The Nameserver secdns1.posix.co.za has two possible IPv4 addresses and two possible IPv6 addresses from which it may request a transfer - so there needs to be a trused relationship from all of the addresses - hence all IP's need to be mentioned. If you don't use IPv6 - you may leave those addresses out.

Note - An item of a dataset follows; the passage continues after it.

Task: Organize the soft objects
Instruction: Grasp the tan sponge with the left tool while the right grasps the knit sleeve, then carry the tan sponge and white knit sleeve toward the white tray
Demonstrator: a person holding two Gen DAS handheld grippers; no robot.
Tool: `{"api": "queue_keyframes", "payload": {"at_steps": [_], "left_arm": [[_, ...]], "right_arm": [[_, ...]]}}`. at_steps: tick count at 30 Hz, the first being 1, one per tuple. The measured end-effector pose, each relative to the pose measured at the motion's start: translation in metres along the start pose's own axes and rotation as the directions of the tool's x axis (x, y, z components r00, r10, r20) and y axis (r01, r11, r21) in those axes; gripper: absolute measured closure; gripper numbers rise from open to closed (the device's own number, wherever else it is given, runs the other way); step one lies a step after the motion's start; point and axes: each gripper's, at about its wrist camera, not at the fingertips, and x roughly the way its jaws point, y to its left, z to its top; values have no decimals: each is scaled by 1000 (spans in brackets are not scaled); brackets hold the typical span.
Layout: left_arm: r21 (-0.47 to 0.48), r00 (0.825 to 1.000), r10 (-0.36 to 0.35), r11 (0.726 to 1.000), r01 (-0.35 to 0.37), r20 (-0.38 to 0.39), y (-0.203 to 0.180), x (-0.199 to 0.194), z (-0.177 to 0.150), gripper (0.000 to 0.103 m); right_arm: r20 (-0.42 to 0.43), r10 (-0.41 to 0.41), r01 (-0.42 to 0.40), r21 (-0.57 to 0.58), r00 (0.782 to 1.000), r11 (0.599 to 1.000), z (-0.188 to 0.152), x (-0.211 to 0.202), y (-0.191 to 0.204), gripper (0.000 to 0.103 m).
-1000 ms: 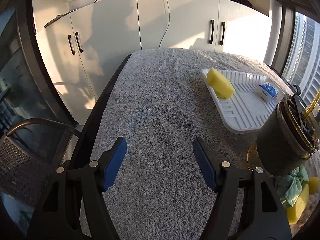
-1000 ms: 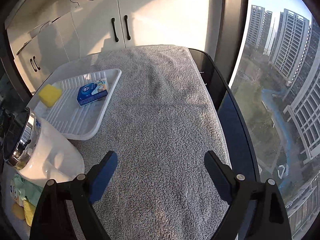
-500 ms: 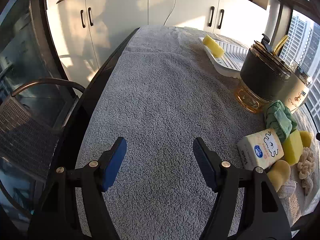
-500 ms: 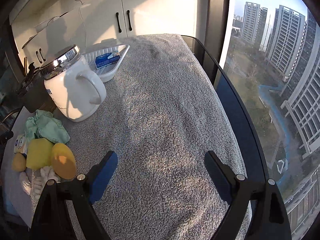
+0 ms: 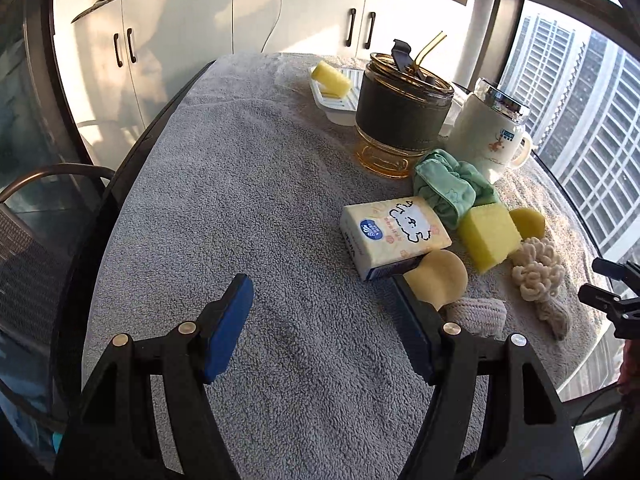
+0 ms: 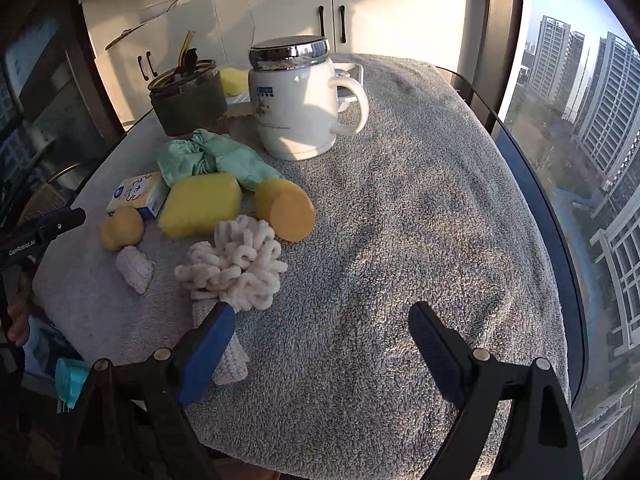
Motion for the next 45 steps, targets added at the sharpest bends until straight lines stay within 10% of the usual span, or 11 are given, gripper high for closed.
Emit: {"api": "queue_keyframes", "payload": {"at_steps": [8,26,34,36,45], "left_arm": [[63,993,-111,992,112,-29,-38,3,-4,36],[24,992,-96,995,98,-85,-65,44,1,36],[-10,995,-54,999,53,-78,-64,42,2,51],[-39,993,-80,996,77,-81,-60,42,1,52],[-46,994,-110,993,109,-23,-55,18,4,53]], "right_arm": [[-12,59,-60,-43,998,997,-8,5,31,12],[-35,42,-45,-81,998,996,-18,36,52,13],[-15,35,-37,-136,999,990,-21,33,61,42],[-11,42,-43,-137,999,990,-21,31,62,65],[-19,76,-78,-113,997,991,-20,17,57,76]]}}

If the secondary is one other than secdns1.posix.co.za (ie secdns2.posix.co.za) then use that nameservers IP addresses. That would look like....

options {
    directory "/etc/bind";   // Where I keep my DNS stuff.

    allow-transfer {
        key ns1-secdns2.mydom.co.za;  // Explicitly allow TSIG XFers
        !192.96.28.2;                 // ..and deny non TSIG from trusted Slave
        !2001:42a0:7000:28::2;       // ..might not need this line - IPv6 Address
        };
};

key ns1-secdns2.mydom.co.za {        // My Trusted Slave's key
    algorithm hmac-md5;
    secret "YourSecretProgramGeneratedKey=";  // dnssec-keygen generated key
};

server 192.96.28.2 {                 // My TSIG Slave has multiple IP's so..
    keys { ns1-secdns2.mydom.co.za; };
};

server 2001:42a0:7000:28::2 {             // This is for IPv6
    keys { ns1-secdns2.mydom.co.za; };
};
You can - of course - combine both of the above entries together - if you use both secondaries.

Before installing TSIG - please make sure you have your computer time Synced with a timeserver using SNTP/NTP (or similar), computers that are adrift by more than 5 minutes will not work. TSIG always uses GMT (or ZULU) time - and takes different zimezones into consideration.

The admin system will show you the Server time (which is GMT+2) as well as your time. If your time is more than 5 seconds different - you will be informed. If this is the case - it really is a good idea to check that your time is syncoronised and that the syncronisation is working correctly. Take into account that you may be on a different Time Zone.

After 12 months (or what you decide), the key will show with a red background. Its probably a good idea to update your keys on a regular basis.